The first time I peed on Spiral Jetty, I had to poop so badly I couldn’t enjoy it. And thus I squandered the event entire, painstakingly focused on which muscles stayed flexing, and which relaxed. A fragile task, this delicate balance, and one struck exclusively without glory.
I can’t remember why it had seemed important.
But I watched the languid crust of the salt flats. The lake was low. It came to rest several hundred yards from the artwork. My tremors ebbed, and people gathered on the hills behind me. Looking down, I was surprised at how I’d shriveled in this glassy atmosphere. I experienced some catatonia. Then I kept moving.
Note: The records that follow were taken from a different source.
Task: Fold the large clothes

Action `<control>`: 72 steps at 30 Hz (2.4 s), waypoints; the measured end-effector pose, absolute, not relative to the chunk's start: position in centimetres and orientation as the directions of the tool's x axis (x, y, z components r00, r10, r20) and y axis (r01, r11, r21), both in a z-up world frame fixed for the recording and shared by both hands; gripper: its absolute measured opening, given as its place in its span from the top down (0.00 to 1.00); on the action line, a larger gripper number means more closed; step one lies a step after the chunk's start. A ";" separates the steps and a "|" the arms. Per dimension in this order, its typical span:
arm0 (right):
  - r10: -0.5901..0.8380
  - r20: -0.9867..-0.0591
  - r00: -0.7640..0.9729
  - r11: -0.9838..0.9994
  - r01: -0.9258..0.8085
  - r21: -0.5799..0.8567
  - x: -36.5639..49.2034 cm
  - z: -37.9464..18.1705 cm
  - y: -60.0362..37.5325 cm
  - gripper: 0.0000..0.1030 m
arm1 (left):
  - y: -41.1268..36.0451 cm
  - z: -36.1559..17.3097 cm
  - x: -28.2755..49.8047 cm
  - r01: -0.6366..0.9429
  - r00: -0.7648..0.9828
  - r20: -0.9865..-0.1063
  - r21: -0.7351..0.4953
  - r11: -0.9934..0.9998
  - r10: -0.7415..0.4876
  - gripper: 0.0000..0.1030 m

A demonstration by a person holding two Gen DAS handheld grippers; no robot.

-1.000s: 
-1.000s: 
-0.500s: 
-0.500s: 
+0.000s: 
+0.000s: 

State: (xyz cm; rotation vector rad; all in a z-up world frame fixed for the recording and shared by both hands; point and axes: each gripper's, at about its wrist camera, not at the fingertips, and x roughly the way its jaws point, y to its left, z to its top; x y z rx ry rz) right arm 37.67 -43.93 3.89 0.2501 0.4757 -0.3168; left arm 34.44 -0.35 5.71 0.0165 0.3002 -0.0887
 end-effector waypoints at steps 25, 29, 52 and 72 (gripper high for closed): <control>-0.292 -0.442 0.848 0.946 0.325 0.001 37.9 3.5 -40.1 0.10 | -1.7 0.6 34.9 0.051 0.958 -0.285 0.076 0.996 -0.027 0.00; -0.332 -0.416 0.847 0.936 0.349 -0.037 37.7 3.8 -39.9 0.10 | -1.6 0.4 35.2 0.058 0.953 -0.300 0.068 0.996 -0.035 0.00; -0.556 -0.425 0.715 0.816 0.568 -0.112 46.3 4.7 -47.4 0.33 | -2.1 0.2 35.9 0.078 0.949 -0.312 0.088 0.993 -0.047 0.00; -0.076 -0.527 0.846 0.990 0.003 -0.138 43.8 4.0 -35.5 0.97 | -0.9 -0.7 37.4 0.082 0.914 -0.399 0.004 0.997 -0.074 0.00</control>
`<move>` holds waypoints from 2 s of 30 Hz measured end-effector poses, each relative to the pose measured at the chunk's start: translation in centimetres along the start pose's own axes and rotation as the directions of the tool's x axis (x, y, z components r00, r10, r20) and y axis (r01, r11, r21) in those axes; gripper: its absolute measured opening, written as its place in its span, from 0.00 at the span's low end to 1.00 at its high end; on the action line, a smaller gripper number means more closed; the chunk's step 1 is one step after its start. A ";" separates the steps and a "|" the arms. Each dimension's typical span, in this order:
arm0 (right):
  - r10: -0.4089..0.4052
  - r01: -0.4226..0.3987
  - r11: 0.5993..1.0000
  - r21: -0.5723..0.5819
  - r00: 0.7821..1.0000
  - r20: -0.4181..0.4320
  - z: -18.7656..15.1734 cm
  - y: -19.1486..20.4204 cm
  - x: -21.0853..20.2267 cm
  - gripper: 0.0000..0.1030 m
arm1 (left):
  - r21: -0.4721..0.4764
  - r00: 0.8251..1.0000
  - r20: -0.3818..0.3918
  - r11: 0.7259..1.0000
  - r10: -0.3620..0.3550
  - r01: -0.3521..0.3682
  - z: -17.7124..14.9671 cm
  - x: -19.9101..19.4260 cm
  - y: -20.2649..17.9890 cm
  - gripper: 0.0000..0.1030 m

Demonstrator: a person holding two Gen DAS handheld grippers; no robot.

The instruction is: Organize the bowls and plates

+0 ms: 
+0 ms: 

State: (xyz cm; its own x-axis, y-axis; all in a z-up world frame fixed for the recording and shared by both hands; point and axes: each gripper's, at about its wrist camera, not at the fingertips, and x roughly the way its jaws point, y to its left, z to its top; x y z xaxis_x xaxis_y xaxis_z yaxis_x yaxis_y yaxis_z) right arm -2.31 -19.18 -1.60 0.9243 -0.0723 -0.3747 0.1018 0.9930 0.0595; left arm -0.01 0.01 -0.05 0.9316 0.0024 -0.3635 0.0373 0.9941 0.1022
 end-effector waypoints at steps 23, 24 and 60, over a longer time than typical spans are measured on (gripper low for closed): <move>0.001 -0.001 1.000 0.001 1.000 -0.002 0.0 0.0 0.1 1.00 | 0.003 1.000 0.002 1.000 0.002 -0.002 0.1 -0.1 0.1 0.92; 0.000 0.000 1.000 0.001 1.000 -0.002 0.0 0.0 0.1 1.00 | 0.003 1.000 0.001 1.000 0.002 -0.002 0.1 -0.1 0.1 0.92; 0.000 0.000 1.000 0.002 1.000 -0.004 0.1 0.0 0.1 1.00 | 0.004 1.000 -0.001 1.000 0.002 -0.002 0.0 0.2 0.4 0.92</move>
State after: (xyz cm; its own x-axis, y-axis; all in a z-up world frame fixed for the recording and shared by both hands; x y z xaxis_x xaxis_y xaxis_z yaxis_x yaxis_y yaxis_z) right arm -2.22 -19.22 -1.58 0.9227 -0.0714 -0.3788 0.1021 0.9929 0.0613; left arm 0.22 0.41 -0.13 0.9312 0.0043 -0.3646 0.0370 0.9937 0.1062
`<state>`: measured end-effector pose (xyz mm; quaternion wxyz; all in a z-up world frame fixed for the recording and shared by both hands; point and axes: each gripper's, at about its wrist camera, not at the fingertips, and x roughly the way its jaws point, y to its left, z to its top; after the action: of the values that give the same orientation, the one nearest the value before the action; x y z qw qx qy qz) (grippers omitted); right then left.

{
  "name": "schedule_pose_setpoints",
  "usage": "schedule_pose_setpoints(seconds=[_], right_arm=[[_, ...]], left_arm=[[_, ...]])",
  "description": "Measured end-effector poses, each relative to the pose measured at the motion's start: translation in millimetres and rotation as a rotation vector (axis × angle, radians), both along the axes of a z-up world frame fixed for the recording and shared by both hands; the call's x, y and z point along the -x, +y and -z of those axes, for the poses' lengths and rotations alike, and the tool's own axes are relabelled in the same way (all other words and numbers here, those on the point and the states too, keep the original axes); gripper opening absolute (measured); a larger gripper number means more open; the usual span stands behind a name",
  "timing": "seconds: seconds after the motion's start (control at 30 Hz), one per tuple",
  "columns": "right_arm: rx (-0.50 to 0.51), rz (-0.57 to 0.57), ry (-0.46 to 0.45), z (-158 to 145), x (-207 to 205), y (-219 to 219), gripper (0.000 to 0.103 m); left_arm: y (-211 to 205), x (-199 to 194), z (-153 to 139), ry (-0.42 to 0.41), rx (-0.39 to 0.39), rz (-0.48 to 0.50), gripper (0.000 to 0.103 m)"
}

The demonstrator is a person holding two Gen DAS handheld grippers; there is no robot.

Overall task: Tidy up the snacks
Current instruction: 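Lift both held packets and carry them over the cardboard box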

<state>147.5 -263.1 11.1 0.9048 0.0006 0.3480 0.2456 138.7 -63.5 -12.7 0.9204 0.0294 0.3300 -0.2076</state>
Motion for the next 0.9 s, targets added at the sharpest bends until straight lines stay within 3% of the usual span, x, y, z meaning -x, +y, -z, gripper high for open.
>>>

The second time I peed on Spiral Jetty, six years later, was easier on my ass, though no more so on my heart. My wife and I arrived weeks following a compulsory hospitalization. We could not say what the future held. We pitched a tent on the lakebed and trekked across the toxic froth as the sun set over the shore. A woman was swimming in it. I became nauseated, and we walked the basalt swirl in our sandals. I urinated. We didn’t speak.
In the morning, we realized we didn’t know how Smithson died. How could he have dredged such enduring poignancy from muddy brine? How could he have imagined the Great Salt Lake would flux over his causeway, turn pink, then recede so intensely, collapsing against reality, predicted to be a bowl of noxious dust as soon as 2028?
At the Golden Spike National Historic Site Visitors Center, when we got back cellphone service, we googled him. Just three years after completing his magnum opus, at the age of 35, Smithson went down in a light aircraft, siting his next major undertaking, an earth ramp rising out of Amarillo, Texas’s Tecovas Lake. Nancy Holt, Richard Serra, and Tony Shafrazi finished the work in his memory three more years hence. Now that lake too is dry.